Jean-Charles Lamirel (LORIA, CNRS/Univ. Lorraine), 19 janvier 2018
The Feature F-measure is a statistical feature selection metric
without parameters that showed good performance for classification,
cluster labelling or even for clustering model quality measurement. In this
paper, we propose to evaluate its use in the context of real-world graphs
and their community structure to benefit from its parameter-free system
and its well-evaluated performance. We therefore study on realistic
synthetic graphs the correlations between the Feature F-measure and
certain centrality measures, but especially with measures designed to
characterize the community role of nodes. We show that this measure is
linked to the centrality of the nodes of the network, and that it is particularly
adapted to the measurement of their connectivity with regard to the
structure of communities. We also observe that the usual measures for the
detection of community roles are strongly dependent on the size of the
communities whereas the ones we propose are by definition linked to the
density of the community, which makes their results comparable from one
network to another.
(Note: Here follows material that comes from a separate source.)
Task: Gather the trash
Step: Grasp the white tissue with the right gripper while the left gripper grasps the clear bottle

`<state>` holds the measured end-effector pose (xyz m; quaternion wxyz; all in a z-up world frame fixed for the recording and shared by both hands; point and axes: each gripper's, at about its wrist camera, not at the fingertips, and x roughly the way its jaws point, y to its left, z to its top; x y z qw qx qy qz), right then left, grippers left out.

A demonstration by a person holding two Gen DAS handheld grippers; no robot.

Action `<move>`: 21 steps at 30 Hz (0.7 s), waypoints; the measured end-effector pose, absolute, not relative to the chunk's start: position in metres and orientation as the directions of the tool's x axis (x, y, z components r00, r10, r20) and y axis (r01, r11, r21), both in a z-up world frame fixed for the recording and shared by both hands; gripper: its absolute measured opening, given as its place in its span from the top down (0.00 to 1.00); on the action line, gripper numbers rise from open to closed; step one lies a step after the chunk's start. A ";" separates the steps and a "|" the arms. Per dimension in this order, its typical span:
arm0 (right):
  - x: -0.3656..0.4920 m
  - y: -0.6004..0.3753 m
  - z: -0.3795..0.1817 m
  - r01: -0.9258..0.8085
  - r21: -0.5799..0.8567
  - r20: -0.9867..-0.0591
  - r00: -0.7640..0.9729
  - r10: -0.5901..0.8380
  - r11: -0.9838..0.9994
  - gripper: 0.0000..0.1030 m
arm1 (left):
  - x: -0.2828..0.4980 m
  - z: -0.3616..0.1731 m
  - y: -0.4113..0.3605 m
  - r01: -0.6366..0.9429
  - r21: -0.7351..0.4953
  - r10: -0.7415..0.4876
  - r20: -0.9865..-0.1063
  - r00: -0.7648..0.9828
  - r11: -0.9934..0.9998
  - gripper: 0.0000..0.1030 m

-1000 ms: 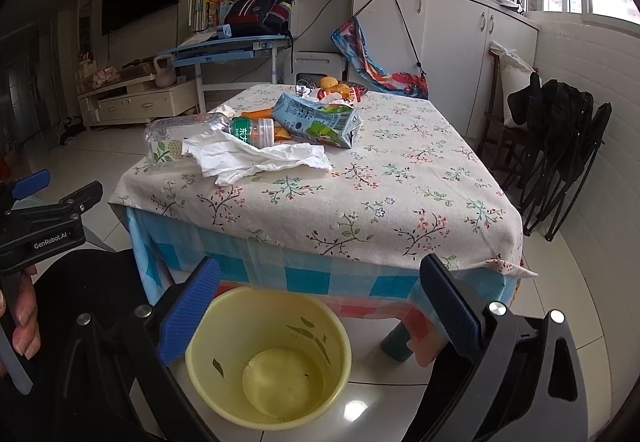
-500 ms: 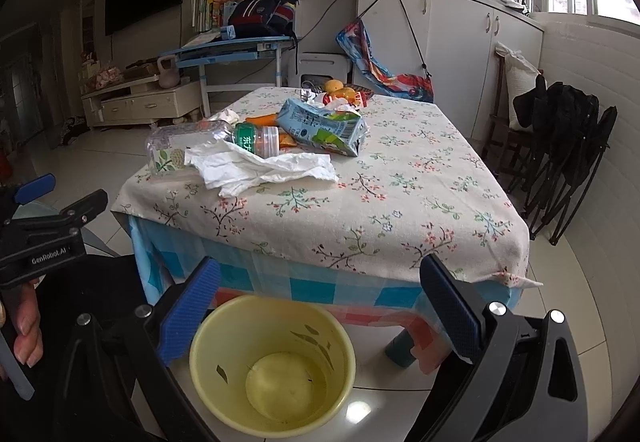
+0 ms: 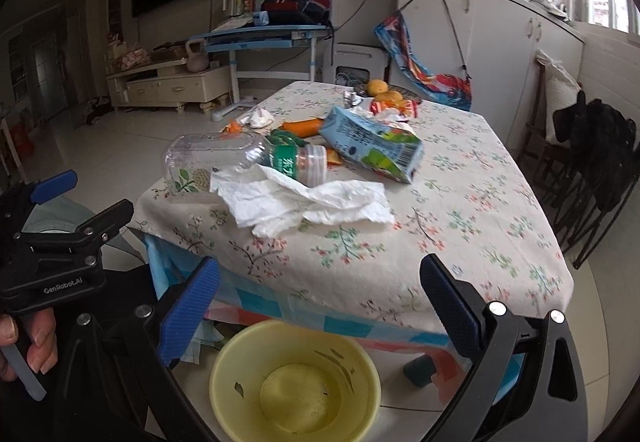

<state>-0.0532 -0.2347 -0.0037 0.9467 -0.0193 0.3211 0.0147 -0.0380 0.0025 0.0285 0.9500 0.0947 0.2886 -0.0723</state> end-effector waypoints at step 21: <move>0.056 -0.238 -0.025 -0.142 -0.017 -0.749 0.657 0.081 0.990 0.07 | 0.022 0.049 -0.044 0.434 0.318 -0.192 -0.576 0.795 0.843 0.07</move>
This therefore offers the possibility to revise the results
obtained with classical measures regarding leadership in scientific
communities, suppressing the attraction bias which could be due to the
single embedding into big communities. This also offers the possibility of
applications such as the temporal monitoring of the structure of the
communities. Finally, the selection process applied to nodes allows for a
universal system, contrary to the thresholds previously established
empirically for the establishment of community roles.